For example, say that 90% of your potential emplyees are crud. You have a position with 100 candidates and 10 are fit for it. Now, you apply a (very well correlated) identifier, it reduces the candiadtes to 50, keeping 8. You still have too many candidates, so you apply another filter, reducing them to 25 in total, with 6 good ones... You can see where this is going, with some luck you'll have: 4/12, 3/6, 2/3, 1/1; you can expect quite often to have: 3/12, 2/6, 1/3, 0/1; with some bad luck you'll have: 3/12, 1/6, 0/3, and no good candidate will make it even to the last round of selections.
Also, there might be a few heuristics you can use to determine the crud-ness of an employer, but they're not necessarily bulletproof.
Example: if an employer uses Clojure/Haskell currently I'd surmise they're not a complete victim of industry's hype cycle.
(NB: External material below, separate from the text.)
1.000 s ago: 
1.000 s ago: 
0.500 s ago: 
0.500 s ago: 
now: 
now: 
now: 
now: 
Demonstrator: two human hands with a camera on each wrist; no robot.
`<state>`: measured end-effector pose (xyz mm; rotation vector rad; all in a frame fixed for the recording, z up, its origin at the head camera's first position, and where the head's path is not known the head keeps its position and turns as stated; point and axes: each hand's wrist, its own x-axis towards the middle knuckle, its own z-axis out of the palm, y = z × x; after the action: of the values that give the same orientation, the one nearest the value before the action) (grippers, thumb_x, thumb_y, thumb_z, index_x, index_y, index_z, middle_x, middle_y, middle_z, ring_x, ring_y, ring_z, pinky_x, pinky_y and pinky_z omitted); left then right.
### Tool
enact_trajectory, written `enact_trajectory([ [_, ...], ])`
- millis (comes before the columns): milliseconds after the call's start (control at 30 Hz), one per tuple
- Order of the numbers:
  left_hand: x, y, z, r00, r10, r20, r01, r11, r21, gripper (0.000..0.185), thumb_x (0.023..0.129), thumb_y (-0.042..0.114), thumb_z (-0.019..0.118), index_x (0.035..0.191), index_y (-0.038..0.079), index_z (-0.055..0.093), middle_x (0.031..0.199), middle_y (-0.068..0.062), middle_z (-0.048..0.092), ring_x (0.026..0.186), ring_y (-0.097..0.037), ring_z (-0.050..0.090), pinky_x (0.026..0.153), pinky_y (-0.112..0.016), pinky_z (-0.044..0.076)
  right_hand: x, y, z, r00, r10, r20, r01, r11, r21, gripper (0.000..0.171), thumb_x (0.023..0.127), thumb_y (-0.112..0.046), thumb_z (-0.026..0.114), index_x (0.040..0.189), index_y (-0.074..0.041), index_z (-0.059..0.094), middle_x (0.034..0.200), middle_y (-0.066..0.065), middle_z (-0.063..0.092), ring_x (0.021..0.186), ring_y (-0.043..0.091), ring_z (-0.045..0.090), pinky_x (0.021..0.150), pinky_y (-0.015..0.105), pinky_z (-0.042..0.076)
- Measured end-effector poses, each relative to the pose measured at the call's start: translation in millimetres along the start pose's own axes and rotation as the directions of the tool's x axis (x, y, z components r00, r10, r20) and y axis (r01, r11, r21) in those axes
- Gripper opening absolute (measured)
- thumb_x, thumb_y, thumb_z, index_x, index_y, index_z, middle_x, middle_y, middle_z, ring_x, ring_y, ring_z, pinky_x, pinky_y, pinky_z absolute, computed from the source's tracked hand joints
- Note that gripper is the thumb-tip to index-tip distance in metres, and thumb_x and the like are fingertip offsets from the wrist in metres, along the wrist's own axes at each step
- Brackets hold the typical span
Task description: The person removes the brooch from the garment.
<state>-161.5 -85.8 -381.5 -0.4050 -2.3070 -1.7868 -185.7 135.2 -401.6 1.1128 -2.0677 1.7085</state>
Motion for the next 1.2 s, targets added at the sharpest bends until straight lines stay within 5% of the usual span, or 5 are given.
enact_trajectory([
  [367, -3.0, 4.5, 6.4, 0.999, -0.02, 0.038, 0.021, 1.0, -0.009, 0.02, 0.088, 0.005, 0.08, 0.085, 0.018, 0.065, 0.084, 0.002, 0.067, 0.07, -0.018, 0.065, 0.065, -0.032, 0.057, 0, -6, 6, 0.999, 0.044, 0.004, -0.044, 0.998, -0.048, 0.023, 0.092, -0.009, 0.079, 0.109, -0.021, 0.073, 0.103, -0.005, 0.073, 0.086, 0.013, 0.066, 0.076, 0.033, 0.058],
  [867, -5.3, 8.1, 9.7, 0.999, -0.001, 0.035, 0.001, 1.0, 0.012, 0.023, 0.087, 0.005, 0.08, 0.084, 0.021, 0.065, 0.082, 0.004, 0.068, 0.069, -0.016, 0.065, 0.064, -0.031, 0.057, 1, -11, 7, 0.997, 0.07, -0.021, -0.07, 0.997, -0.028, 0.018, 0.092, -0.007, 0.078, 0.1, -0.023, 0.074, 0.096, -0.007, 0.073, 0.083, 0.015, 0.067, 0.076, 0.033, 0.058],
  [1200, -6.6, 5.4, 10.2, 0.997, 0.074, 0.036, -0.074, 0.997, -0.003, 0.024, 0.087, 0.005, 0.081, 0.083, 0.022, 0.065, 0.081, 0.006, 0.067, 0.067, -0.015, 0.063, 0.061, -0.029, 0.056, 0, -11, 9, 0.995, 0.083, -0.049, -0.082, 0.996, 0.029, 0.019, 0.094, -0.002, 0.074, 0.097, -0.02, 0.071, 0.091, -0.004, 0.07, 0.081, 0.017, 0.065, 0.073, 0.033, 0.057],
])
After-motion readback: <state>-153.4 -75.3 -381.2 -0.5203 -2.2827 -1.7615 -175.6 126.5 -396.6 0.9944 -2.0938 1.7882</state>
Whereas if the job ad requested node.js ninjas, not so much. I'd guess it'd be easier to introduce node.js in the former, rather than a functional lang at the latter. But this isn't some amazing inferential leap, really. The subtext of the job post is critical.
And speaking personally, it's very important to be reminded that being passionate about programming isn't anything special, it's a personal choice. I don't believe that in and of itself it makes me necessarily worse than if I was "moderately enthusiastic," but it doesn't make me any better.